Com o passar dos anos, a Mazda Sports Corner consolidou-se como a equipe responsável pelo carros de corrida da Mazda, entre corridas de longa duração e provas mais convencionais. Em 1969 o pequeno Mazda R100 conquistou o quinto e o sexto lugar nas 24 Horas de Spa, atrás apenas de quatro Porsche 911. Em 1973 o Mazda RX-2 venceu sua primeira corrida nos EUA – uma prova em Lime Rock Park, Connecticut, organizada pela IMSA (International Motor Sport Association).
Em 1976, o dono de uma concessionária Mazda chamado Ray Walle dirigiu seu Mazda RX-5 modificado por mais de 1.000 km, saindo de Princeton, Nova Jersey, até Daytona, na Flórida. Lá, ele participou das 24 Horas de Daytona, venceu a corrida na categoria Turismo até 2,5 litros, e voltou dirigindo até Nova Jersey. O carro, que só tinha freios preparados, escape menos restritivo e gaiola de proteção, foi o 18ª na classificação geral, de 72 carros no grid. Realmente impressionante.
Na década de 1980 foi a vez de o Mazda RX-7 brilhar: o esportivo mais emblemático da fabricante japonesa foi o vencedor em sua categoria em todas as dez edições das 24 Horas de Daytona realizadas entre 1982 e 1992 – e ainda venceu oito vezes consecutivas o campeonato IMSA GT, na categoria até dois litros, entre 1980 e 1987.
Paralelamente, em 1983, o QG da Mazda Sports Corner foi transferido de Tóquio a Hiroshima, como uma forma de ficar mais perto da matriz. Foi quando a preparadora passou a se chamar Mazdaspeed.
A consagração e a mudança de foco
Foi em 1991 que a Mazdaspeed atingiu o auge enquanto equipe de corridas. Em 1991, pelo Grupo C de endurance, a Mazda levou para as 24 Horas de Le Mans o incrível 787B, protótipo movido por um Wankel de quatro rotores chamado R26B – que, com apenas 2.622 cm³ (arredondando, 2,6 litros) e nenhum turbo, entregava mais de 700 cv. Superando os também icônicos Jaguar XJR-12 e Sauber Mercedes-Benz C11, o 787B laranja-e-verde conduzido por Volker Weidler, Johnny Herbert e Bertrand Gachot venceu a corrida na França – e, até a vitória do Toyota TS050 Hybrid, era o único carro japonês na história a vencer em Le Mans.

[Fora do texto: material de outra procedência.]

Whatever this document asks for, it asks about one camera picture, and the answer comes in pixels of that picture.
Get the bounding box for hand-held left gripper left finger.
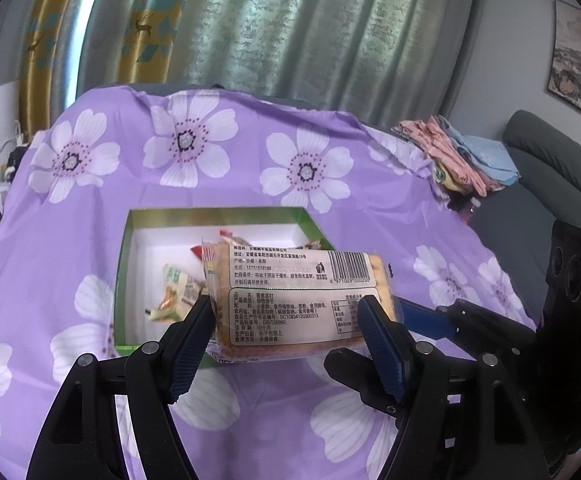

O desempenho do Mazda 787B foi tão impressionante que a FIA decidiu banir os motores Wankel da competição. Como consequência, em 1992 a Mazdaspeed optou por uma parceria com a Jaguar, que forneceu o monocoque de um de seus antigos protótipos, o XJR-14, aos japoneses, que instalaram nele um V10 de origem Judd e o rebatizaram como Mazda MXR-01. Depois de conquistar o quarto lugar com ele em Le Mans – um desempenho respeitável, considerando a natureza improvisada do carro – a Mazdaspeed decidiu tirar o time de campo, abandonando o WSC.
Logo em seguida a Mazdaspeed decidiu a focar-se no desenvolvimento de componentes de preparação para os carros de rua da Mazda – coletores de admissão e escape, freios, componentes de suspensão, turbocompressores e afins. A manobra foi formalizada em 1999, quando a fabricante assumiu o controle sobre as operações da equipe, que tornou-se oficialmente sua preparadora de fábrica, posição que foi mantida por 21 anos.
Ao longo deste tempo, a Mazdaspeed apresentou alguns conceitos interessantes e usou sua experiência para criar as versões esportivas do Mazda3, do Mazda6, do MX-5 e de alguns modelos com mais mercado na Ásia, como o Demio e o Mazda2. É realmente uma pena que estes carros jamais tenham chegado perto de serem vendidos no Brasil.